Sunday Brunch: stronger for longer, not strongest for shortest

Offshoring has retraced recently driven by cost, nationalism and ESG. But is complete retrenchment the right move?

Soon her eye fell on a little glass box that was lying under the table: she opened it, and found in it a very small cake, on which the words ‘EAT ME’ were beautifully marked in currants. “Well, I’ll eat it,” said Alice, “and if it makes me grow larger, I can reach the key; and if it makes me grow smaller, I can creep under the door; so either way I’ll get into the garden, and I don’t care which happens!”

(“Alice’s adventures in Wonderland”, Lewis Carroll)

In Lewis Carroll’s 1865 classic, the cake that Alice eats makes her grow so big that her head hits the ceiling. She wanted to be smaller again, but, alas, while using the White Rabbit’s fan, she shrinks so much that she finds herself swimming through her own tears!

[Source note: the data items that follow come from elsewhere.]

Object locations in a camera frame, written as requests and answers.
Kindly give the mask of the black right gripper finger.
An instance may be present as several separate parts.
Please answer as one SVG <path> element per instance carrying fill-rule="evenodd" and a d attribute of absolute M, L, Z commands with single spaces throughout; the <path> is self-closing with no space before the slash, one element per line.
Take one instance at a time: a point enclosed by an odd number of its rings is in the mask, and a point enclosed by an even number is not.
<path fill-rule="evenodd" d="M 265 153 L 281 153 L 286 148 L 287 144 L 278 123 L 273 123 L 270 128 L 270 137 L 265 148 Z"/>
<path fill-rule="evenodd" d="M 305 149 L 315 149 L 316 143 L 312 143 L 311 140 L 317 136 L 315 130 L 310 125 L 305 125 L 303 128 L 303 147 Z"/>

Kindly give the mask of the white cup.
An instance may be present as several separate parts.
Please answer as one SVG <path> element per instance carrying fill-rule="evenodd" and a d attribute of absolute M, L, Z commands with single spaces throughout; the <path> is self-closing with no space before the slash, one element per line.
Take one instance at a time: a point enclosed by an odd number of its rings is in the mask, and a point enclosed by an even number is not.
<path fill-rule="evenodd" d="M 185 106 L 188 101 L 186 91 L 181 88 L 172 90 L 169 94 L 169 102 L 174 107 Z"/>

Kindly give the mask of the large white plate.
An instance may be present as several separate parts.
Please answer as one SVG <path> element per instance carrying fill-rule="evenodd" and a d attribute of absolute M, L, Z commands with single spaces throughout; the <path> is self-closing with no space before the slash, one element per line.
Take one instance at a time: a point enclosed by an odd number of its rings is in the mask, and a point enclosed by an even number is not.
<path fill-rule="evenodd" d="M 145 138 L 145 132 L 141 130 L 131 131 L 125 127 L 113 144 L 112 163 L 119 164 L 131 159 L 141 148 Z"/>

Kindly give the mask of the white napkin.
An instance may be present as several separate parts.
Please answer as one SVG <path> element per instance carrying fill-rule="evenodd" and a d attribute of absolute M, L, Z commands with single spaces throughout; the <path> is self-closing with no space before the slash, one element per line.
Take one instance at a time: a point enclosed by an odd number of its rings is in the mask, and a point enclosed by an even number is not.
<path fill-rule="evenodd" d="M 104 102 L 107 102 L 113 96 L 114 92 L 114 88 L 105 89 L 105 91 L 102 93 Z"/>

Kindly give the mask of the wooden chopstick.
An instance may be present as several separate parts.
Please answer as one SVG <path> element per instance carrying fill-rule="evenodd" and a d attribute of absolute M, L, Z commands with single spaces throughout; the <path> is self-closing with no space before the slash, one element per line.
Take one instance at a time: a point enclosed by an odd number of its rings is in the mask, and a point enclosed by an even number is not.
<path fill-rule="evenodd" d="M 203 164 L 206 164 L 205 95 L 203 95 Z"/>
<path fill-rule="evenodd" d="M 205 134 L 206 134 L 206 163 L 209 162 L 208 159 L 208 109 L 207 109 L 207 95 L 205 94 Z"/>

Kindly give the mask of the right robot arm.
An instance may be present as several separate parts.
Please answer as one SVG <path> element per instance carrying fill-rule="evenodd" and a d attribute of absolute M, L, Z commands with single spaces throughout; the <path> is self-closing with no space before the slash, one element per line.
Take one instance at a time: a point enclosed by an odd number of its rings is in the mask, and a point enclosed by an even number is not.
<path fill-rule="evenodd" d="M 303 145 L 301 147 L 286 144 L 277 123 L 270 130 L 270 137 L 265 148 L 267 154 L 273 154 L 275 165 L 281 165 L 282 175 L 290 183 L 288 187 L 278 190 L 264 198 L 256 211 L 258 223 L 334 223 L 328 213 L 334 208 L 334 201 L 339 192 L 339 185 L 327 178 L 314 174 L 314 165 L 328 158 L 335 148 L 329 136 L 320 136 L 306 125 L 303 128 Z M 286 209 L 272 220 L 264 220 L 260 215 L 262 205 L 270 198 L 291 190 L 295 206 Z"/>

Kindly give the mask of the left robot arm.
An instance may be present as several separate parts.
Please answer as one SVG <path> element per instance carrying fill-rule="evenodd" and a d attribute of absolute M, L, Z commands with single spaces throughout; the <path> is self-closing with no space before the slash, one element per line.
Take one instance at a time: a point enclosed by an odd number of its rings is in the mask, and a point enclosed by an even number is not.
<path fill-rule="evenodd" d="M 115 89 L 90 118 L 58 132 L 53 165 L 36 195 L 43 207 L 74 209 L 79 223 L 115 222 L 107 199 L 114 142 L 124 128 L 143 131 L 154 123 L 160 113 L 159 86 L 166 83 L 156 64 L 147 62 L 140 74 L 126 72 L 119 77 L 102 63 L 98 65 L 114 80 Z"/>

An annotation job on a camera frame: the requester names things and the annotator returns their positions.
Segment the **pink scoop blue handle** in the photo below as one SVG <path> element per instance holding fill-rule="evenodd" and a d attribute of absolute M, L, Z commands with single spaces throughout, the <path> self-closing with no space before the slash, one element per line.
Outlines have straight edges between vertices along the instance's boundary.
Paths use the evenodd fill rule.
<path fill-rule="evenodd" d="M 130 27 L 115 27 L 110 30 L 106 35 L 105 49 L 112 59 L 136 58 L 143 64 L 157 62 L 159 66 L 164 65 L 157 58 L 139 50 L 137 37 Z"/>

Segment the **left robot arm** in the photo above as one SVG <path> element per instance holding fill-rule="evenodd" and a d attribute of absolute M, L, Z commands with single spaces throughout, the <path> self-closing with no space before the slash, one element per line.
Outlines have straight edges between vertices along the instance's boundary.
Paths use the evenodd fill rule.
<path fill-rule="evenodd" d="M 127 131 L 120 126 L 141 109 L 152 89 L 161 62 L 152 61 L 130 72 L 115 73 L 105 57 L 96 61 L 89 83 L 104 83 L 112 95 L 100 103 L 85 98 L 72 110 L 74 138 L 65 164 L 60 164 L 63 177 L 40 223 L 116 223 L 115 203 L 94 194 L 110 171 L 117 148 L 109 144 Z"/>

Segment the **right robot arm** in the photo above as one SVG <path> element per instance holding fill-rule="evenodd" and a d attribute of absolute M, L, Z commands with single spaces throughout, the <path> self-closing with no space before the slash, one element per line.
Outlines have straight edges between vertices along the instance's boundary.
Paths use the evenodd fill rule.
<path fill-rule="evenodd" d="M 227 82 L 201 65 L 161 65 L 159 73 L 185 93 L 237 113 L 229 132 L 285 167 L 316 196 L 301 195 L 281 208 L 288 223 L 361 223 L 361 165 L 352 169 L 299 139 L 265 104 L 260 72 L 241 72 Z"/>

Over the past 30 years we have seen 'small' moving to 'big' and 'near' moving to 'far' with the advent of globalisation and the offshoring of manufacturing in particular.

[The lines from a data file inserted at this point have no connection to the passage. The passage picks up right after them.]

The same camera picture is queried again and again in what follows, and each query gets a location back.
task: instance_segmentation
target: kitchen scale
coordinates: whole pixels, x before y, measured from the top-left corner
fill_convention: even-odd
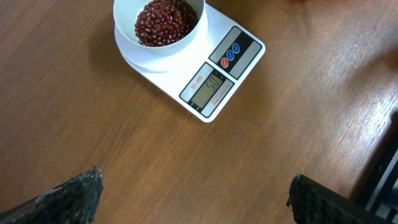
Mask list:
[[[212,122],[266,51],[257,37],[206,4],[200,29],[180,52],[140,52],[115,26],[126,62],[203,122]]]

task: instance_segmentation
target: digital scale
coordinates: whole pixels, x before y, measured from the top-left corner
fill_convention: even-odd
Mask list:
[[[115,26],[126,62],[203,122],[212,122],[266,51],[257,37],[206,4],[200,29],[180,52],[140,51]]]

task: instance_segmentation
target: brown wooden surface
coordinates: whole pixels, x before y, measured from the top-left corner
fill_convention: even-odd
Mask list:
[[[398,109],[397,0],[209,0],[267,45],[205,124],[132,70],[112,1],[0,3],[0,212],[96,164],[96,223],[293,223],[348,197]]]

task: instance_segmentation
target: table
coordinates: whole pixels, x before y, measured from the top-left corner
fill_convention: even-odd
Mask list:
[[[205,124],[123,61],[113,2],[0,4],[0,212],[95,164],[96,223],[293,223],[349,197],[398,109],[397,0],[208,0],[267,44]]]

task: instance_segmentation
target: bowl
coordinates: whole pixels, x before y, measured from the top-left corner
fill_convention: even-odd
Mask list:
[[[196,11],[199,18],[198,24],[203,20],[205,15],[205,0],[186,0],[189,5]],[[116,27],[120,33],[128,40],[131,44],[136,47],[151,51],[152,53],[159,55],[172,55],[182,49],[184,49],[190,42],[195,38],[198,33],[198,24],[193,30],[181,40],[166,45],[163,47],[147,47],[141,45],[138,41],[139,38],[136,36],[135,24],[137,17],[144,10],[144,6],[149,4],[151,0],[115,0],[113,5],[113,18]]]

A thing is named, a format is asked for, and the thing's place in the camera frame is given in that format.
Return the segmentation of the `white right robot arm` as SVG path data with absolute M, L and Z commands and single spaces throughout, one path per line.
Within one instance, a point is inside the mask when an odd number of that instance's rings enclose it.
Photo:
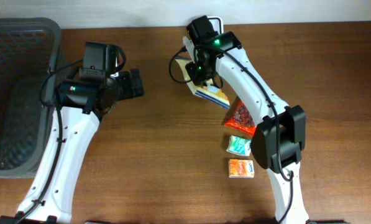
M 191 81 L 202 84 L 219 76 L 235 91 L 250 113 L 256 131 L 252 155 L 268 173 L 278 223 L 308 223 L 301 187 L 301 152 L 305 148 L 306 115 L 291 107 L 265 83 L 248 59 L 240 40 L 213 18 L 201 16 L 186 27 L 183 43 L 192 62 Z

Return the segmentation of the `orange tissue pack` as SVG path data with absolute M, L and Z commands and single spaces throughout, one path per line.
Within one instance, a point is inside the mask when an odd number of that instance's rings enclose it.
M 230 178 L 254 178 L 254 163 L 251 160 L 230 159 L 229 177 Z

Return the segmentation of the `yellow snack bag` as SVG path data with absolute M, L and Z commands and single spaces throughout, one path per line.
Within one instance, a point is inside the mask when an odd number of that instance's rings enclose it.
M 191 59 L 186 57 L 175 57 L 175 61 L 180 66 L 185 80 L 191 80 L 188 72 L 186 71 L 186 64 L 191 62 Z M 188 82 L 187 85 L 194 96 L 211 101 L 227 110 L 230 108 L 229 98 L 220 88 L 213 85 L 212 80 L 208 80 L 207 84 L 195 85 L 193 82 Z

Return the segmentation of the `red snack bag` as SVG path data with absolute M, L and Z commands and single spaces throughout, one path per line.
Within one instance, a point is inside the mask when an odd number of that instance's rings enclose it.
M 245 104 L 240 100 L 231 113 L 230 118 L 224 123 L 226 127 L 237 129 L 243 133 L 253 136 L 256 130 L 255 123 L 246 108 Z

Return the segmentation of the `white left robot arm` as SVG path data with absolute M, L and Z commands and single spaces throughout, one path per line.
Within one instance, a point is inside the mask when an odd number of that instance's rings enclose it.
M 13 217 L 0 216 L 0 224 L 70 223 L 83 159 L 103 117 L 118 101 L 144 95 L 139 70 L 125 71 L 126 60 L 120 46 L 87 42 L 52 100 L 39 99 L 53 110 L 47 145 L 25 199 Z

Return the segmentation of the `teal tissue pack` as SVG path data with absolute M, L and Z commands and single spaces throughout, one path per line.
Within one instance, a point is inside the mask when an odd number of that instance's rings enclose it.
M 251 153 L 251 140 L 244 139 L 237 136 L 229 138 L 229 145 L 226 149 L 227 152 L 238 156 L 250 156 Z

While a central doctrine of classical liberal economics has it that economic interdependence leads to peace, the primary reason has been baser: cost.

But things are changing. Cost differentials have shifted, nationalism has risen in many countries and sustainability has come to the fore bringing in considerations beyond cost.

We have started to see a reshoring of production in part driven by locally incentivising legislation.

However, is a complete retrenchment to onshore necessarily the right move?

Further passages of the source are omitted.